THE PROBLEM:
Working from the records below, repeat exactly the lines starting at the line that contains "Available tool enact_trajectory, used" and ending at the line that contains "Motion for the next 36", inclusive.

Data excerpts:
┄┄┄┄┄┄

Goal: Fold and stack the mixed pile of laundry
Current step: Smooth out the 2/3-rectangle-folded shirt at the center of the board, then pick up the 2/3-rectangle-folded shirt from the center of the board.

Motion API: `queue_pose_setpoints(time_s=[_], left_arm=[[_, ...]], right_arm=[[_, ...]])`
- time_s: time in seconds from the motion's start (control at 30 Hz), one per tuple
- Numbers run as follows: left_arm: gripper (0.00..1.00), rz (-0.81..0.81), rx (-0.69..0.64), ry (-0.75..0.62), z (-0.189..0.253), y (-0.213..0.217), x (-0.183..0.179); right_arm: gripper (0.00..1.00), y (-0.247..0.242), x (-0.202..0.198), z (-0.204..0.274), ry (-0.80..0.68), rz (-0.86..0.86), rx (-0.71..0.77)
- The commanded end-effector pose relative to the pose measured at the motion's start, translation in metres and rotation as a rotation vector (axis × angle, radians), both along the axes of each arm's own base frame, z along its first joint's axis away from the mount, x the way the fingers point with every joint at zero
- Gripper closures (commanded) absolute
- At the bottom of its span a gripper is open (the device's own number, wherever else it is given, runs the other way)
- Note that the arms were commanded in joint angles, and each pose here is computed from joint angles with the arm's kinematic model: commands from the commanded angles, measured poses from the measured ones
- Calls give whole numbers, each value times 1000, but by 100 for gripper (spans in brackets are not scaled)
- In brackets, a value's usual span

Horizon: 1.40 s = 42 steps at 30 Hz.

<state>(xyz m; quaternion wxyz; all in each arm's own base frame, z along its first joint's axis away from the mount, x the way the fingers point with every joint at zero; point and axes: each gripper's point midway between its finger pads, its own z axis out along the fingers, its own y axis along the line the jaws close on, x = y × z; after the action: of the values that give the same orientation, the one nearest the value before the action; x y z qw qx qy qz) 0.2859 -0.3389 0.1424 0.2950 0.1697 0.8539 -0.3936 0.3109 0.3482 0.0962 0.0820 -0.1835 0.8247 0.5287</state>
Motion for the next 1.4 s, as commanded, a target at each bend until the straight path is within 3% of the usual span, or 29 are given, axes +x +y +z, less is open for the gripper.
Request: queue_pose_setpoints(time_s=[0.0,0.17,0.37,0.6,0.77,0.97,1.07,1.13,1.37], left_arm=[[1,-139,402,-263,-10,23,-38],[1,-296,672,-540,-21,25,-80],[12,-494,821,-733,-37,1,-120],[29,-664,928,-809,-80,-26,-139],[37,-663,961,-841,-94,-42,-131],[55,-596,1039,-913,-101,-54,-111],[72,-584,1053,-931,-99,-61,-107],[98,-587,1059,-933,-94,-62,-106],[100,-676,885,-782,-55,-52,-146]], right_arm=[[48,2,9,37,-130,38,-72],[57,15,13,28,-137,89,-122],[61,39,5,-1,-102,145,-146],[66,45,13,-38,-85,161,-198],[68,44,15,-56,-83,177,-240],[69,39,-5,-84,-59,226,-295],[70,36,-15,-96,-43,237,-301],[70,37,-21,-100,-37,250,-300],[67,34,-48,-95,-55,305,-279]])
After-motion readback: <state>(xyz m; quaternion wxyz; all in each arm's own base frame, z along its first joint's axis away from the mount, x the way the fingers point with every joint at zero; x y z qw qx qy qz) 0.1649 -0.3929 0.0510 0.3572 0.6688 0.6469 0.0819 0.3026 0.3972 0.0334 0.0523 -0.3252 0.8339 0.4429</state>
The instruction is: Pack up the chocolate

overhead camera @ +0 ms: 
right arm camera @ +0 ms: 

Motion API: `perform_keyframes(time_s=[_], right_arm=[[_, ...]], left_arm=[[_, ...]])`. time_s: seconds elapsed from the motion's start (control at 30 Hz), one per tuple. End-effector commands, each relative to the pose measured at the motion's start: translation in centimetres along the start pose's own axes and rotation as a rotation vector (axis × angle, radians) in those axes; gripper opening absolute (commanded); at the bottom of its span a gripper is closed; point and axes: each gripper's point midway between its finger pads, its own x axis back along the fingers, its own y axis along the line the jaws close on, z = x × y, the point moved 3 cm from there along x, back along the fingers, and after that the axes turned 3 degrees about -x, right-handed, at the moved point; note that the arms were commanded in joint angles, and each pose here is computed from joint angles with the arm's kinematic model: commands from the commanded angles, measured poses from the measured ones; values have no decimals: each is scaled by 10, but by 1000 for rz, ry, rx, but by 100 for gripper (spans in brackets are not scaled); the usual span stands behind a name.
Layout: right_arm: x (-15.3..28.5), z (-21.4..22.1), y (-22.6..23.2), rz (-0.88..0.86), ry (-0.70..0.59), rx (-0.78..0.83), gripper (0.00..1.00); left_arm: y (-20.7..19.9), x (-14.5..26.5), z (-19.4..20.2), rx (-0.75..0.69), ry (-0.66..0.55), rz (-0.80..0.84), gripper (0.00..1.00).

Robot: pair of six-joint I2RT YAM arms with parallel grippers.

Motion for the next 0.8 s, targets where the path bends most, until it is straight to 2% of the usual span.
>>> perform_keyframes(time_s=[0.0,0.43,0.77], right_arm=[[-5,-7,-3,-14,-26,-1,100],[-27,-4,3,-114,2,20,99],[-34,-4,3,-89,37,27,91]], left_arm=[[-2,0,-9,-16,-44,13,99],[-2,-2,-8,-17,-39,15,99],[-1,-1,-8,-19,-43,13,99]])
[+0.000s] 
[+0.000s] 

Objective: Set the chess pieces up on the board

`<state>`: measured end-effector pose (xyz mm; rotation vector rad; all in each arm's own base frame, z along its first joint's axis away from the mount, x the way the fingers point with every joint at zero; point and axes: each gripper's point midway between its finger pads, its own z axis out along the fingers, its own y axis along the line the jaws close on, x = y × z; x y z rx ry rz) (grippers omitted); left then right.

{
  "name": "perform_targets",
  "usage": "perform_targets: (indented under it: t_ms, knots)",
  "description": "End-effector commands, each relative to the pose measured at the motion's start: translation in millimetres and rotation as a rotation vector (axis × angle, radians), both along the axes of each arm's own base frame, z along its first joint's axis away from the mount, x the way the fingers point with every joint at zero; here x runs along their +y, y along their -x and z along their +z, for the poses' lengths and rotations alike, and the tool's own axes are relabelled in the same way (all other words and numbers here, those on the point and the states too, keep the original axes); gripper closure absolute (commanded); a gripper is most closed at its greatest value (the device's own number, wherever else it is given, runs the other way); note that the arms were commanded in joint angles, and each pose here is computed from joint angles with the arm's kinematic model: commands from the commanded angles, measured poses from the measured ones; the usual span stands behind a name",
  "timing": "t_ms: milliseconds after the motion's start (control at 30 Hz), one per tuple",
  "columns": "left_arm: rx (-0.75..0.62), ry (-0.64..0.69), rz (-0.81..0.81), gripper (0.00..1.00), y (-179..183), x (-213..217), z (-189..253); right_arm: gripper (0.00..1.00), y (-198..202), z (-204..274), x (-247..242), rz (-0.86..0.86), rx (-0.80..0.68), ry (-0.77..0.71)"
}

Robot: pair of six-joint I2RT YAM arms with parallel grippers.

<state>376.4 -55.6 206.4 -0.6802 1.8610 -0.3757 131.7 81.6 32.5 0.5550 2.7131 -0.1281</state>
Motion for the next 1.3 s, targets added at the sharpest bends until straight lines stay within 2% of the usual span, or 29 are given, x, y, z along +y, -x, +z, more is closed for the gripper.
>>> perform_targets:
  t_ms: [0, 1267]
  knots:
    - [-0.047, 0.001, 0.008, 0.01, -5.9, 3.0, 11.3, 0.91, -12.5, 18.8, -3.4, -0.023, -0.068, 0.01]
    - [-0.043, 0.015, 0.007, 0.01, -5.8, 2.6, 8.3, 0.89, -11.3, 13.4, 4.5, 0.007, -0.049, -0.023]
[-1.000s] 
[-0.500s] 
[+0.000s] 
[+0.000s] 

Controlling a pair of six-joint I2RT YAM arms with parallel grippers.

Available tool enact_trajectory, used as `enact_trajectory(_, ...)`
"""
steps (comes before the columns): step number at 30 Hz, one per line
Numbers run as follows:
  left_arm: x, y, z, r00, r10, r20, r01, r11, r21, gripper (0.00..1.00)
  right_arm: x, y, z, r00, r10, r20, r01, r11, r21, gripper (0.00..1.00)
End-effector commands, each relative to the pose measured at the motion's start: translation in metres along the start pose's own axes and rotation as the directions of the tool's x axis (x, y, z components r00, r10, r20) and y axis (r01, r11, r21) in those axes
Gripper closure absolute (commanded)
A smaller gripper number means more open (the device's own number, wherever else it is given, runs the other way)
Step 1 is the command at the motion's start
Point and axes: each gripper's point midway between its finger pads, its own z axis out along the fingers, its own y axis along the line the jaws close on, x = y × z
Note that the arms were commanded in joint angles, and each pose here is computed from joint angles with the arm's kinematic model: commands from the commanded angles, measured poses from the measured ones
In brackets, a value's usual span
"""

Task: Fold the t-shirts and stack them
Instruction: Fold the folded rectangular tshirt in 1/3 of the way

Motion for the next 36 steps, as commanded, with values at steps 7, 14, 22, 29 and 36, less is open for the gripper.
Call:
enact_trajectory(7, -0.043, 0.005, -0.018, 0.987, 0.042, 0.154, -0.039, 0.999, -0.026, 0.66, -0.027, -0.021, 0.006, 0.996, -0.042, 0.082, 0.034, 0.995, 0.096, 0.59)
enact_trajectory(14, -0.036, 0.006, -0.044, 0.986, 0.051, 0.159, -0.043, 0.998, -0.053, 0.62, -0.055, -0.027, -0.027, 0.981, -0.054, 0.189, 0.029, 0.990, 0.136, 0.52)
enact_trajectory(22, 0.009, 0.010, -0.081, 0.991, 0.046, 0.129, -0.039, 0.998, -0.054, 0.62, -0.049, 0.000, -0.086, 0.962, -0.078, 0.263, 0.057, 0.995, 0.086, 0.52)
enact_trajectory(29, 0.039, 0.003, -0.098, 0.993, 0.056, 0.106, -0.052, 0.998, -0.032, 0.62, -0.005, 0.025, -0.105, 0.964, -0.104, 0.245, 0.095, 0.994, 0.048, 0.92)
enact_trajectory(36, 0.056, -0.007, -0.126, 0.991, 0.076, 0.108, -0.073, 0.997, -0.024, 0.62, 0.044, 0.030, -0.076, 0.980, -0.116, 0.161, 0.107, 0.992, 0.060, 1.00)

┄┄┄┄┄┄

WRITTEN SOLUTION:
Available tool enact_trajectory, used as `enact_trajectory(_, ...)`
"""
steps (comes before the columns): step number at 30 Hz, one per line
Numbers run as follows:
  left_arm: x, y, z, r00, r10, r20, r01, r11, r21, gripper (0.00..1.00)
  right_arm: x, y, z, r00, r10, r20, r01, r11, r21, gripper (0.00..1.00)
End-effector commands, each relative to the pose measured at the motion's start: translation in metres along the start pose's own axes and rotation as the directions of the tool's x axis (x, y, z components r00, r10, r20) and y axis (r01, r11, r21) in those axes
Gripper closure absolute (commanded)
A smaller gripper number means more open (the device's own number, wherever else it is given, runs the other way)
Step 1 is the command at the motion's start
Point and axes: each gripper's point midway between its finger pads, its own z axis out along the fingers, its own y axis along the line the jaws close on, x = y × z
Note that the arms were commanded in joint angles, and each pose here is computed from joint angles with the arm's kinematic model: commands from the commanded angles, measured poses from the measured ones
In brackets, a value's usual span
"""

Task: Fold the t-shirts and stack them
Instruction: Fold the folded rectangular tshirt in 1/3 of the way

Motion for the next 36 steps, as commanded, with values at steps 7, 14, 22, 29 and 36, less is open for the gripper.

The output given is complete.